Not in the temporal memory, but in the spatial pooler.
Consider the situation after columns adapting to the patterns through competition. You said it yourself, columns with more overlap dominates if others do not catch up which is a problem for variable sparsity. In time, every column adapts itself to the dense input because the ones that are connected to more active input bits dominate and the rest is encouraged to do so by competition. So if potentialPct is %70 and your input sparsity is %50, more synapses would become connected among the potential pool, compared to an input sparsity of say %5. Connected synapses are the ones that encode input data, not potential synapses. Denser input sparsity leads to connected synapses that cover more of the input space because of competition. If there was no inhibiton / boosting / bumping mechanisms to ensure every column is getting used and adapting to the input, what you said would be true.
@jakebruce is right about only considering the on bits. The efficient way of overlap computation only iterates active input bits and accesses the columns sampling from them. Even in vanilla implementation, sparser inputs would have better performance because you iterate connected synapses when computing the proximal input overlap, not potential synapses.
Edit: A couple of words to prevent confusion.
As I understood, @sunguralikaan talked about the performance of TM, which makes sense, since it’s more computationally heavy part of HTM. Nevertheless, even for SP I can’t see how it can affect performance, perhaps it’s possible in some realisations (but not in mine).
Briefly: in the loop where you compute the feedforward activations of your columns, if you loop over the list of active bits in the input, then that will take longer if there are more active bits in the input.
I see, it can work in this way, but to do it, you should keep indexes of proximal connections on the input side. I just prefer to follow real-world object-oriented approach, where proximal connections are part of a neuron object, and their relationships, states, and permanences are their properties. From this side it doesn’t matter is the input sparse or dense.
@jakebruce gave an example how it can influence the performance of SP, so if your algorithm works similar, it makes sense.
However, for most cases, an input has the smallest size comparing with SP and especially TM, so it shouldn’t be a big difference. Do you have a significant change in your case?
The algorithmic complexity of Spatial Pooler overlap computation scales linearly with the number of active input bits if you do it the efficient way. Complexity is “O(N)” where N is the number of active input bits and you get better cache locality. Whether it is worth it to you or not is for you to answer. I had around 3000 potential synapses and 1000 connected synapses per column on dense inputs, so it is a concern for me.

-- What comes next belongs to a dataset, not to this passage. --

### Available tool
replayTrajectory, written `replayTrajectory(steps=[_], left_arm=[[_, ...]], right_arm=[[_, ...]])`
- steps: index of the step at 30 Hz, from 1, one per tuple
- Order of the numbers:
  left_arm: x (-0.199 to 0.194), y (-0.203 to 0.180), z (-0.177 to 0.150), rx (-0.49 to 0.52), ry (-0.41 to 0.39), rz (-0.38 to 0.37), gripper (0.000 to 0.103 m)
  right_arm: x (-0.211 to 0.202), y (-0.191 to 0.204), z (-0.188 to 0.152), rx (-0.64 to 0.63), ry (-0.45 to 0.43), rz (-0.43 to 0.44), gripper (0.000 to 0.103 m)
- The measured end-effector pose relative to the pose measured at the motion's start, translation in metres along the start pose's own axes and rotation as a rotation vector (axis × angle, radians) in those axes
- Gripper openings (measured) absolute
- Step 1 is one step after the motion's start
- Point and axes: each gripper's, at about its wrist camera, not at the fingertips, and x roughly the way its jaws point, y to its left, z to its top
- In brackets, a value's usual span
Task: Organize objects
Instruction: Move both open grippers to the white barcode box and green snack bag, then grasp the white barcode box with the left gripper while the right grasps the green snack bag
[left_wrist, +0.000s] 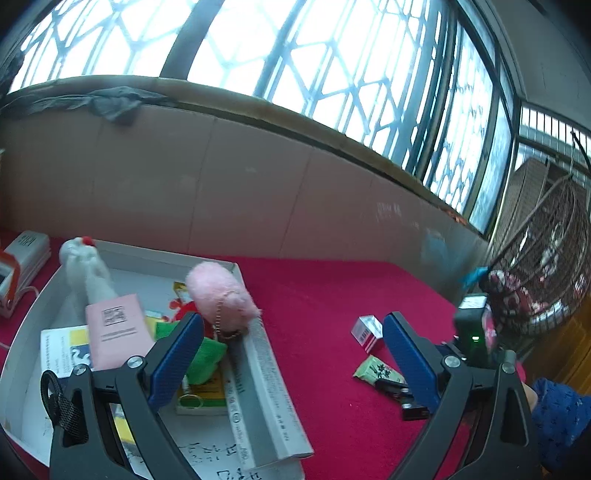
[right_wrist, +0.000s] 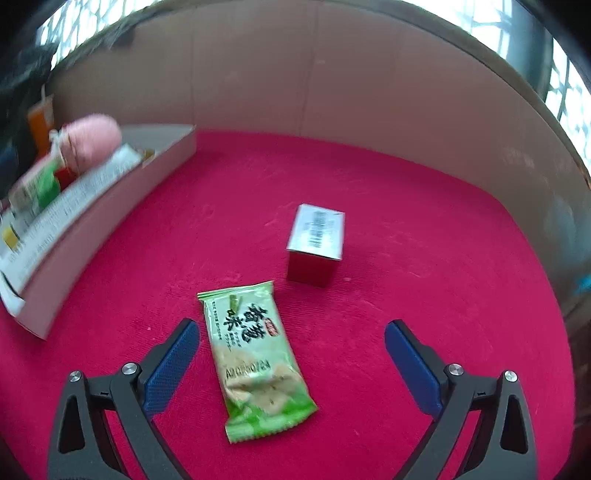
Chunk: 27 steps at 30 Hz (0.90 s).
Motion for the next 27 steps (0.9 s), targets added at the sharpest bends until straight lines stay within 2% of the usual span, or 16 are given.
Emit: replayTrajectory(steps=[2, 4, 5, 7, 8, 9, 13, 15, 18, 21, 27], left_arm=[[0.009, -0.007, 0.003, 0.021, 0.03, 0.009, 0.097], [0.018, -0.015, 0.006, 0.043, 0.048, 0.024, 0.097], [0.024, -0.021, 0.008, 0.053, 0.06, 0.038, 0.097], [0.038, -0.029, 0.013, 0.054, 0.085, 0.062, 0.097], [0.047, -0.034, 0.015, 0.046, 0.105, 0.075, 0.097], [0.054, -0.038, 0.017, 0.038, 0.124, 0.084, 0.097], [0.089, -0.066, 0.016, 0.019, 0.197, 0.104, 0.097], [0.106, -0.081, 0.012, 0.015, 0.22, 0.125, 0.097], [0.135, -0.103, 0.004, 0.005, 0.25, 0.155, 0.097], [0.164, -0.121, -0.004, -0.024, 0.262, 0.18, 0.097], [0.208, -0.141, -0.021, 0.023, 0.304, 0.295, 0.097]], right_arm=[[0.009, -0.002, 0.001, 0.018, 0.036, 0.035, 0.097], [0.01, -0.005, 0.0, 0.035, 0.035, 0.078, 0.093], [0.009, -0.006, -0.001, 0.039, 0.031, 0.102, 0.088], [0.003, -0.006, -0.004, 0.016, 0.005, 0.125, 0.072], [-0.001, -0.006, -0.005, 0.015, -0.002, 0.141, 0.047], [-0.005, -0.01, -0.007, 0.031, 0.0, 0.134, 0.045], [-0.021, -0.047, -0.023, 0.185, -0.02, 0.153, 0.045], [-0.032, -0.071, -0.034, 0.272, -0.048, 0.095, 0.045], [-0.043, -0.106, -0.053, 0.402, -0.067, -0.045, 0.045], [-0.039, -0.124, -0.067, 0.502, -0.044, -0.066, 0.045], [-0.039, -0.122, -0.063, 0.516, -0.049, -0.059, 0.045]])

However, I would rather focus on what I described about connected synapses in my above answer. That is the more important bit about dense representations which lead to losing distributedness on representations. The connected inputs of columns start to overlap more.
I totally agree that accuracy of the model is much more important on this stage, I just wanted to clarify the simpler point with performance first.
I still can’t get what is the fundamental issue with the dense representation of input in terms of accuracy. You said
and I agree that for some logic of inhibition / boosting can be none or even negative impact in case of a dense representation, but just because such logic was created for sparse ones.
From my point of view, if a dense representation of the input has more semantics, then it’s better to create an appropriate logic for inhibition / boosting. Unless there is a fundamental issue with the dense representation, which I’m not aware of.
I agree that it is what we should do if the dense representations were the objective. However, sparsity of HTM is a crucial factor of its function. @jhawkins says in some of his presentations along the lines that “If you can only remember a single thing from this presentation, it should be sparse distributed representations.” SDR is a very core idea to HTM because of its merits. Especially when the theory extends to hierarchies, the sparsity would really shine when you could work with unions of activations or when you try to crosscheck whether an SDR belongs to a union of SDR’s (temporal\union pooling). But then, this discussion becomes about the merits of sparse distributed representations which there are publications on.
For now, if the question is “Why should the inputs be sparse for the current SP algorithm?”, “Because they are designed around sparsity which suffer on dense inputs.” would be my short answer. If the question is “Why sparsity?”, there are publications by Numenta focused on answering that exact question such as .
I totally agree that sparsity is a cornerstone of HTM theory, but only for SP and TM.
@rhyolight even deliberately mentioned it in the video about encoders (or about SP - sorry, I don’t remember exactly).
I think there is misconception about sparsity of an encoder output caused by using SDR term for it, which is only technically similar to real SDR, but can be a DDR (with Dense for first D
What is really important, is to have semantics in it, plus satisfy some formal requirements like to have the same size for all patterns. As I figured out, it’s also important to have the close level of sparsity/density in case of using standard learning algorithm, but I believe it’s a technical thing, not fundamental.
For whom it’s interesting, I figured out a well-grounded answer for this question too. But only for one case: using topology.
There is a very unpleasant pitfall of applying topology: because of using local inhibition, in case of a dense representation, it’s hard to choose winners which reflect well the semantics of the input, because there are too many of them with the equally high number of active proximal connections.